▶ [PROBLEM DETAILS]: I would like you to output every record below exactly, apart from the pictures.

══ INFORMATION GIVEN

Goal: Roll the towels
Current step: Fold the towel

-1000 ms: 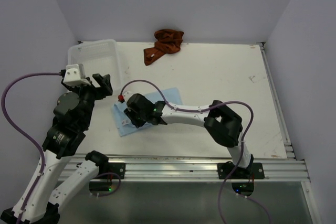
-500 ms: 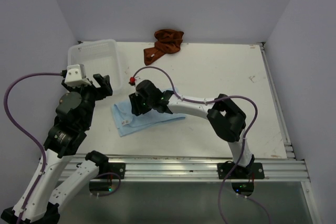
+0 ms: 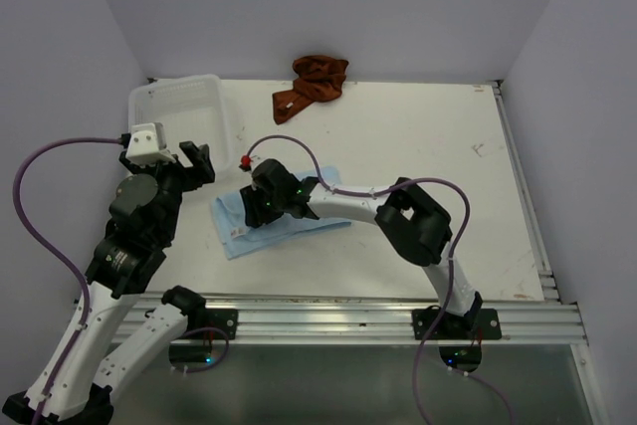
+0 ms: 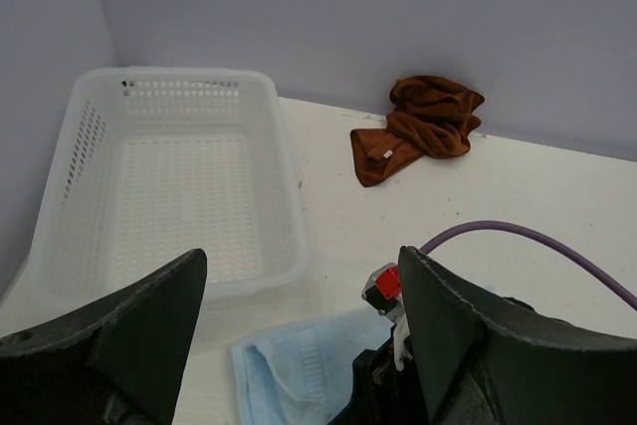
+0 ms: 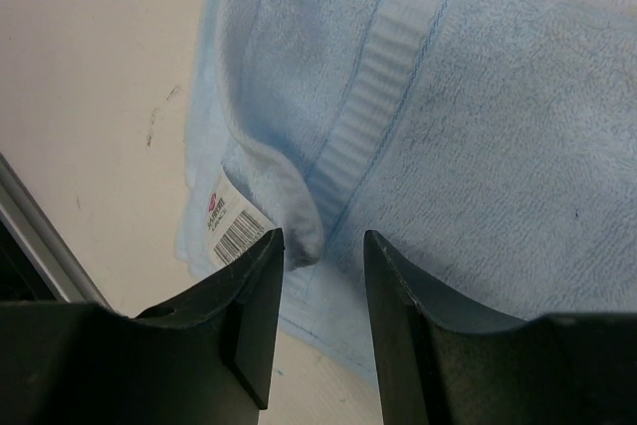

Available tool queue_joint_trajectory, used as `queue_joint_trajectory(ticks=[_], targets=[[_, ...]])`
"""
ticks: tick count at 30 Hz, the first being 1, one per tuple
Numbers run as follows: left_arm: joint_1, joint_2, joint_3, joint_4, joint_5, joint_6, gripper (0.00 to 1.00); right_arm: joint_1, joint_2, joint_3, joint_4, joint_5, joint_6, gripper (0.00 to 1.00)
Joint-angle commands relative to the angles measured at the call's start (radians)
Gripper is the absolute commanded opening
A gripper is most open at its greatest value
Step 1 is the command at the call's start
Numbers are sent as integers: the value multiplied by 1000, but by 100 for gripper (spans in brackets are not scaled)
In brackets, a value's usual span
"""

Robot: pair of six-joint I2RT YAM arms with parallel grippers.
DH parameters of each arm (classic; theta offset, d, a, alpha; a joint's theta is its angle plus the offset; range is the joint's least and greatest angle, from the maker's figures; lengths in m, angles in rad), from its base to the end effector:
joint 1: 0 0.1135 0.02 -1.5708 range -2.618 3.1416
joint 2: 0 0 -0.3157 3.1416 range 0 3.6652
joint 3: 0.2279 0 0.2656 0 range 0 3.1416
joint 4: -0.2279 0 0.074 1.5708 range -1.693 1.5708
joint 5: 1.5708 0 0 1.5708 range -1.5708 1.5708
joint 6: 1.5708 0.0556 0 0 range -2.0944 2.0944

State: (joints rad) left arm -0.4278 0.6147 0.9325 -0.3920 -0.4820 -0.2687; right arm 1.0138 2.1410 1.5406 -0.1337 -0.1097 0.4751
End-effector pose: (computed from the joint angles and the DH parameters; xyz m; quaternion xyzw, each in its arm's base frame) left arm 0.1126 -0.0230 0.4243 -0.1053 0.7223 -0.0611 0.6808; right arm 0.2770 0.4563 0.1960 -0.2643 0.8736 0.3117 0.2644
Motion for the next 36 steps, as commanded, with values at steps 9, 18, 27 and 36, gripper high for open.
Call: queue_joint_trajectory(ticks=[9, 18, 27, 36], targets=[[0, -10, -14, 15, -4, 14, 82, 2, -24, 84, 17, -35, 2, 2], [0, -18, -17, 13, 3, 8, 83, 2, -38, 139, -60, -41, -38, 0], [0, -21, -11, 5, 3, 8, 83, 2, -49, 220, -148, -42, -78, 0], [0, -21, -3, 1, 6, 6, 83, 3, -50, 265, -198, -68, -93, 0]])
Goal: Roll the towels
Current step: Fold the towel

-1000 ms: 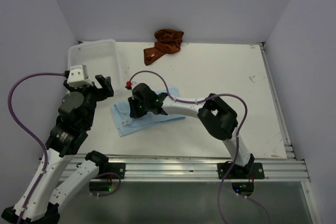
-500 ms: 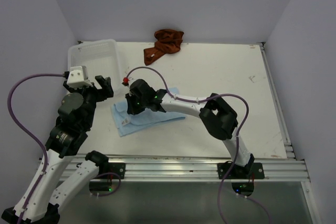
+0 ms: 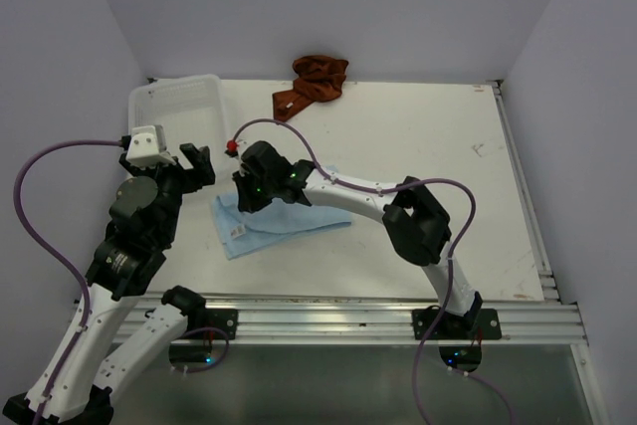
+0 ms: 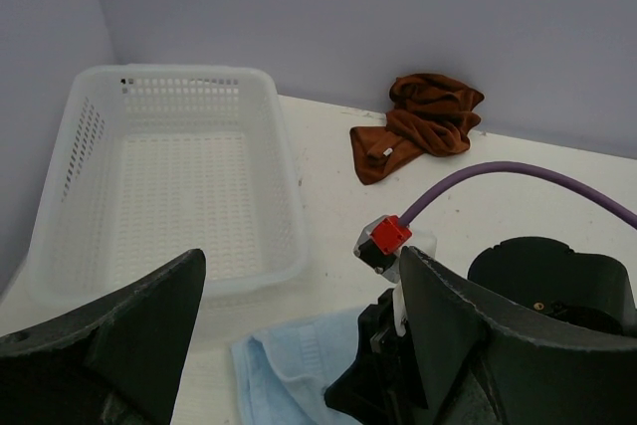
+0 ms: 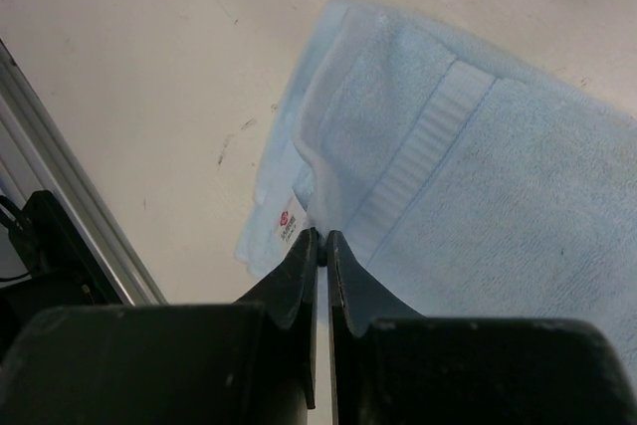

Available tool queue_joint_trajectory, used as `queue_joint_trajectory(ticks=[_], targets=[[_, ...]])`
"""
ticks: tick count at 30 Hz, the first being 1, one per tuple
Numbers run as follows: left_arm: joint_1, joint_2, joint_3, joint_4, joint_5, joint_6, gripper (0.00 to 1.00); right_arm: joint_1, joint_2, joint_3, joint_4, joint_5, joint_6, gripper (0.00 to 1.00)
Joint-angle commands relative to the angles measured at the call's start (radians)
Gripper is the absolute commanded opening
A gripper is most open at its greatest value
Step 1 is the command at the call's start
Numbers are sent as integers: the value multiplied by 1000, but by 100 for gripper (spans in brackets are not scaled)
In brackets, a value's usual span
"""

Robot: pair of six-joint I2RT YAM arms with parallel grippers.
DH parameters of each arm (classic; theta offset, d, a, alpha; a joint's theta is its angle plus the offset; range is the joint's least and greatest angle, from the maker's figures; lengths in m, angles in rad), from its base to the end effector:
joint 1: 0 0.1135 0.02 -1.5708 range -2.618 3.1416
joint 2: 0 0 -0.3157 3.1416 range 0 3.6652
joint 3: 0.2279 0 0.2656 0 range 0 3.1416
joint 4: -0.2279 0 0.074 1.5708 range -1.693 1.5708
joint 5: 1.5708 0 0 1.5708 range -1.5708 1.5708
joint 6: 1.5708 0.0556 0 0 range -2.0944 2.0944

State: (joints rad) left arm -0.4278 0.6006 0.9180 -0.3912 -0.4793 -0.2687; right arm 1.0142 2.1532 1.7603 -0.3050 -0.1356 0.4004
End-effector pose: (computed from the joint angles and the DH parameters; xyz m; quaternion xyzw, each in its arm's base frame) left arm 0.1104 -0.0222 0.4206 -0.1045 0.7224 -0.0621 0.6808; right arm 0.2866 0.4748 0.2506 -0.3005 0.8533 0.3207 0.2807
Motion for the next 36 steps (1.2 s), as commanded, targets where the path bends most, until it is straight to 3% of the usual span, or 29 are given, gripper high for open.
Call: queue_joint_trajectory(ticks=[1, 18, 31, 35, 36], targets=[[0, -5, 12, 0, 5, 5, 83, 3, -62, 47, -26, -45, -15, 0], [0, -5, 15, -1, 10, 6, 83, 4, -16, 169, -129, -39, -46, 0], [0, -4, -4, -1, 18, -1, 83, 24, 17, 39, -5, -183, 51, 1], [0, -7, -7, 0, 21, -7, 83, 37, 30, 10, 41, -219, 77, 6], [0, -9, -7, 0, 21, -9, 83, 35, 14, -7, 65, -225, 84, 16]])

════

▶ [OUTPUT BELOW]:
Goal: Roll the towels
Current step: Fold the towel

-1000 ms: 
-500 ms: 
+0 ms: 
+0 ms: 
+0 ms: 

Available tool queue_joint_trajectory, used as `queue_joint_trajectory(ticks=[_], targets=[[_, ...]])`
"""
ticks: tick count at 30 Hz, the first being 1, one per tuple
Numbers run as follows: left_arm: joint_1, joint_2, joint_3, joint_4, joint_5, joint_6, gripper (0.00 to 1.00); right_arm: joint_1, joint_2, joint_3, joint_4, joint_5, joint_6, gripper (0.00 to 1.00)
Joint-angle commands relative to the angles measured at the call's start (radians)
Gripper is the absolute commanded opening
A gripper is most open at its greatest value
Step 1 is the command at the call's start
Numbers are sent as integers: the value multiplied by 1000, but by 100 for gripper (spans in brackets are not scaled)
In brackets, a value's usual span
"""

Robot: pair of six-joint I2RT YAM arms with parallel grippers.
DH parameters of each arm (classic; theta offset, d, a, alpha; a joint's theta is its angle plus the offset; range is the joint's least and greatest angle, from the maker's figures; lengths in m, angles in rad), from its base to the end effector:
joint 1: 0 0.1135 0.02 -1.5708 range -2.618 3.1416
joint 2: 0 0 -0.3157 3.1416 range 0 3.6652
joint 3: 0.2279 0 0.2656 0 range 0 3.1416
joint 4: -0.2279 0 0.074 1.5708 range -1.693 1.5708
joint 5: 1.5708 0 0 1.5708 range -1.5708 1.5708
joint 6: 1.5708 0.0556 0 0 range -2.0944 2.0944

State: (joints rad) left arm -0.4278 0.6147 0.9325 -0.3920 -0.4820 -0.2687; right arm 1.0138 2.1410 1.5406 -0.1337 -0.1097 0.4751
End-effector pose: (computed from the joint angles and the DH parameters; xyz m; quaternion xyzw, each in its arm's base frame) left arm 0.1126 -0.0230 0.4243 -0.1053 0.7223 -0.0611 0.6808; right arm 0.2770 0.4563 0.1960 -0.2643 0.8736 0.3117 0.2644
Motion for the next 36 steps, as commanded, with values at steps 9, 18, 27 and 36, gripper high for open.
Call: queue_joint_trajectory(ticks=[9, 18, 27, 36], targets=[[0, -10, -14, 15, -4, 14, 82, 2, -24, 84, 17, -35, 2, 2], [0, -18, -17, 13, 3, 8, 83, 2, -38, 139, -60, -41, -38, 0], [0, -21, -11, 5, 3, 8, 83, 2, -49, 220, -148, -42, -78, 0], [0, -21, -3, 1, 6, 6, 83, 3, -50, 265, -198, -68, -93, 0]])
Goal: Roll the towels
Current step: Fold the towel

-1000 ms: 
-500 ms: 
+0 ms: 
+0 ms: 
+0 ms: 

Available tool queue_joint_trajectory, used as `queue_joint_trajectory(ticks=[_], targets=[[_, ...]])`
"""
ticks: tick count at 30 Hz, the first being 1, one per tuple
Numbers run as follows: left_arm: joint_1, joint_2, joint_3, joint_4, joint_5, joint_6, gripper (0.00 to 1.00); right_arm: joint_1, joint_2, joint_3, joint_4, joint_5, joint_6, gripper (0.00 to 1.00)
Joint-angle commands relative to the angles measured at the call's start (radians)
Gripper is the absolute commanded opening
A gripper is most open at its greatest value
Step 1 is the command at the call's start
Numbers are sent as integers: the value multiplied by 1000, but by 100 for gripper (spans in brackets are not scaled)
In brackets, a value's usual span
"""

Robot: pair of six-joint I2RT YAM arms with parallel grippers.
DH parameters of each arm (classic; theta offset, d, a, alpha; a joint's theta is its angle plus the offset; range is the joint's least and greatest angle, from the maker's figures; lengths in m, angles in rad), from its base to the end effector:
joint 1: 0 0.1135 0.02 -1.5708 range -2.618 3.1416
joint 2: 0 0 -0.3157 3.1416 range 0 3.6652
joint 3: 0.2279 0 0.2656 0 range 0 3.1416
joint 4: -0.2279 0 0.074 1.5708 range -1.693 1.5708
joint 5: 1.5708 0 0 1.5708 range -1.5708 1.5708
joint 6: 1.5708 0.0556 0 0 range -2.0944 2.0944

State: (joints rad) left arm -0.4278 0.6006 0.9180 -0.3912 -0.4793 -0.2687; right arm 1.0142 2.1532 1.7603 -0.3050 -0.1356 0.4004
End-effector pose: (computed from the joint angles and the DH parameters; xyz m; quaternion xyzw, each in its arm's base frame) left arm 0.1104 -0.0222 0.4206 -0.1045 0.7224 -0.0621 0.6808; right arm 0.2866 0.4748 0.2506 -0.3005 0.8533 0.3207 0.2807
Motion for the next 36 steps (1.2 s), as commanded, targets where the path bends most, until it is straight to 3% of the usual span, or 29 are given, gripper high for open.
Call: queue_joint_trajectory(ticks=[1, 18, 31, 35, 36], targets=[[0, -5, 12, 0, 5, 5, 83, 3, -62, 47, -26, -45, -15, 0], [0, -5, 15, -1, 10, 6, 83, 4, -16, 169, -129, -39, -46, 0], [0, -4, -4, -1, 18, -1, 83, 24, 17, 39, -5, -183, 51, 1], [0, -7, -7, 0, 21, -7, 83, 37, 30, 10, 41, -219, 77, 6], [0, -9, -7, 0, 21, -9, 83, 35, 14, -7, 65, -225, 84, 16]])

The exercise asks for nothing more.